[DATA EXTRACT — start]

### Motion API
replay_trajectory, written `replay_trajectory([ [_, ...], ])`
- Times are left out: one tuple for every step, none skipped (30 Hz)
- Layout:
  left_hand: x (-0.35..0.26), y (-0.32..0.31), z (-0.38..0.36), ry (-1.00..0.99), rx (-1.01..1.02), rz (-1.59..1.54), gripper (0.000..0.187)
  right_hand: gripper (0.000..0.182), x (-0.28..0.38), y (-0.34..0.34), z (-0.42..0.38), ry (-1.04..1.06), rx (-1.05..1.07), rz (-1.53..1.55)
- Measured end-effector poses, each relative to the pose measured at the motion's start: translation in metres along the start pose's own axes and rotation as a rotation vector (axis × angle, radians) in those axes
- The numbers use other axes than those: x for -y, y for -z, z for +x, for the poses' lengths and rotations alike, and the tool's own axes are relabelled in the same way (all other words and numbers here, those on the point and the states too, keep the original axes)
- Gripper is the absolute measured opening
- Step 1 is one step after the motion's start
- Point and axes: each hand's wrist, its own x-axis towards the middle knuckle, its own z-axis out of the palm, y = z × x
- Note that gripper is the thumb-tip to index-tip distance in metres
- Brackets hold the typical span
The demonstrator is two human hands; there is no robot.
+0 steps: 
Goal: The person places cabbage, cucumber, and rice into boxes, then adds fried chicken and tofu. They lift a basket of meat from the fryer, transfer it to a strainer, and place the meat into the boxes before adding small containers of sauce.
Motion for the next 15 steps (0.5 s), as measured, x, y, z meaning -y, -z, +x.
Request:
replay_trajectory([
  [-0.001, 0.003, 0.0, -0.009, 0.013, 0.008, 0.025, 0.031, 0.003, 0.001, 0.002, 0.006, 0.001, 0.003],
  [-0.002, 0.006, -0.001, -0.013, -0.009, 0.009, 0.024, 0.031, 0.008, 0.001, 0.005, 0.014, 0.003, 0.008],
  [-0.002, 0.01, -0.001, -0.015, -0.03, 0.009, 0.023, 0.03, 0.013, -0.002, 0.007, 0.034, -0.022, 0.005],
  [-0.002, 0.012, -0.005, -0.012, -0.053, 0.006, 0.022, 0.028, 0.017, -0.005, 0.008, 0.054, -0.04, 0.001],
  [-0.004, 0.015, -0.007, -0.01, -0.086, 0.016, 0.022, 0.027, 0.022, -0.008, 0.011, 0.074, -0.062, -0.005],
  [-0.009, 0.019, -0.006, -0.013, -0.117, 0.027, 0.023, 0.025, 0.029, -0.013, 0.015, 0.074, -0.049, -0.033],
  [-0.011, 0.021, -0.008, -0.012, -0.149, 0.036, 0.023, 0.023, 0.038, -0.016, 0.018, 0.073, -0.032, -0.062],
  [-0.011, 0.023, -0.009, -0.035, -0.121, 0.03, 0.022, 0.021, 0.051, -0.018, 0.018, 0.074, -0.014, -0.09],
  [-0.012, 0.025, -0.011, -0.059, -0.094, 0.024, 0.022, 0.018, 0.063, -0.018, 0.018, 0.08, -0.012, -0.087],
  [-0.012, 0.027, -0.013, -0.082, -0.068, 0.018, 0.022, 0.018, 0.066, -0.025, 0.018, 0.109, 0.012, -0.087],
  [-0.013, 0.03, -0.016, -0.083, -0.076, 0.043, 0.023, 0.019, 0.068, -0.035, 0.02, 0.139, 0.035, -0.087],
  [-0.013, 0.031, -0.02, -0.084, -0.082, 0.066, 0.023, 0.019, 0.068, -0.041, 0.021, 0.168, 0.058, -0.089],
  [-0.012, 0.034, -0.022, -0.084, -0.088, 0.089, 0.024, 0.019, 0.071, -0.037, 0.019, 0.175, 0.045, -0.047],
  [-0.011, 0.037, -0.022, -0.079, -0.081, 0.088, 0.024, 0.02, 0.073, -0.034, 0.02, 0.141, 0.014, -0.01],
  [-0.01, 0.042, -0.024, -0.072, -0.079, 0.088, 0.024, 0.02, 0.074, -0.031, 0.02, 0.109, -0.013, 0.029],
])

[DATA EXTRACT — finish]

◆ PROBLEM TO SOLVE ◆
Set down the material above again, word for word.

◆ SOLUTION BELOW ◆
### Motion API
replay_trajectory, written `replay_trajectory([ [_, ...], ])`
- Times are left out: one tuple for every step, none skipped (30 Hz)
- Layout:
  left_hand: x (-0.35..0.26), y (-0.32..0.31), z (-0.38..0.36), ry (-1.00..0.99), rx (-1.01..1.02), rz (-1.59..1.54), gripper (0.000..0.187)
  right_hand: gripper (0.000..0.182), x (-0.28..0.38), y (-0.34..0.34), z (-0.42..0.38), ry (-1.04..1.06), rx (-1.05..1.07), rz (-1.53..1.55)
- Measured end-effector poses, each relative to the pose measured at the motion's start: translation in metres along the start pose's own axes and rotation as a rotation vector (axis × angle, radians) in those axes
- The numbers use other axes than those: x for -y, y for -z, z for +x, for the poses' lengths and rotations alike, and the tool's own axes are relabelled in the same way (all other words and numbers here, those on the point and the states too, keep the original axes)
- Gripper is the absolute measured opening
- Step 1 is one step after the motion's start
- Point and axes: each hand's wrist, its own x-axis towards the middle knuckle, its own z-axis out of the palm, y = z × x
- Note that gripper is the thumb-tip to index-tip distance in metres
- Brackets hold the typical span
The demonstrator is two human hands; there is no robot.
+0 steps: 
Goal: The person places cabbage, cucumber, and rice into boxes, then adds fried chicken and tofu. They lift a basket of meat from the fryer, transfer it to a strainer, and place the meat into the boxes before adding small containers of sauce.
Motion for the next 15 steps (0.5 s), as measured, x, y, z meaning -y, -z, +x.
Request:
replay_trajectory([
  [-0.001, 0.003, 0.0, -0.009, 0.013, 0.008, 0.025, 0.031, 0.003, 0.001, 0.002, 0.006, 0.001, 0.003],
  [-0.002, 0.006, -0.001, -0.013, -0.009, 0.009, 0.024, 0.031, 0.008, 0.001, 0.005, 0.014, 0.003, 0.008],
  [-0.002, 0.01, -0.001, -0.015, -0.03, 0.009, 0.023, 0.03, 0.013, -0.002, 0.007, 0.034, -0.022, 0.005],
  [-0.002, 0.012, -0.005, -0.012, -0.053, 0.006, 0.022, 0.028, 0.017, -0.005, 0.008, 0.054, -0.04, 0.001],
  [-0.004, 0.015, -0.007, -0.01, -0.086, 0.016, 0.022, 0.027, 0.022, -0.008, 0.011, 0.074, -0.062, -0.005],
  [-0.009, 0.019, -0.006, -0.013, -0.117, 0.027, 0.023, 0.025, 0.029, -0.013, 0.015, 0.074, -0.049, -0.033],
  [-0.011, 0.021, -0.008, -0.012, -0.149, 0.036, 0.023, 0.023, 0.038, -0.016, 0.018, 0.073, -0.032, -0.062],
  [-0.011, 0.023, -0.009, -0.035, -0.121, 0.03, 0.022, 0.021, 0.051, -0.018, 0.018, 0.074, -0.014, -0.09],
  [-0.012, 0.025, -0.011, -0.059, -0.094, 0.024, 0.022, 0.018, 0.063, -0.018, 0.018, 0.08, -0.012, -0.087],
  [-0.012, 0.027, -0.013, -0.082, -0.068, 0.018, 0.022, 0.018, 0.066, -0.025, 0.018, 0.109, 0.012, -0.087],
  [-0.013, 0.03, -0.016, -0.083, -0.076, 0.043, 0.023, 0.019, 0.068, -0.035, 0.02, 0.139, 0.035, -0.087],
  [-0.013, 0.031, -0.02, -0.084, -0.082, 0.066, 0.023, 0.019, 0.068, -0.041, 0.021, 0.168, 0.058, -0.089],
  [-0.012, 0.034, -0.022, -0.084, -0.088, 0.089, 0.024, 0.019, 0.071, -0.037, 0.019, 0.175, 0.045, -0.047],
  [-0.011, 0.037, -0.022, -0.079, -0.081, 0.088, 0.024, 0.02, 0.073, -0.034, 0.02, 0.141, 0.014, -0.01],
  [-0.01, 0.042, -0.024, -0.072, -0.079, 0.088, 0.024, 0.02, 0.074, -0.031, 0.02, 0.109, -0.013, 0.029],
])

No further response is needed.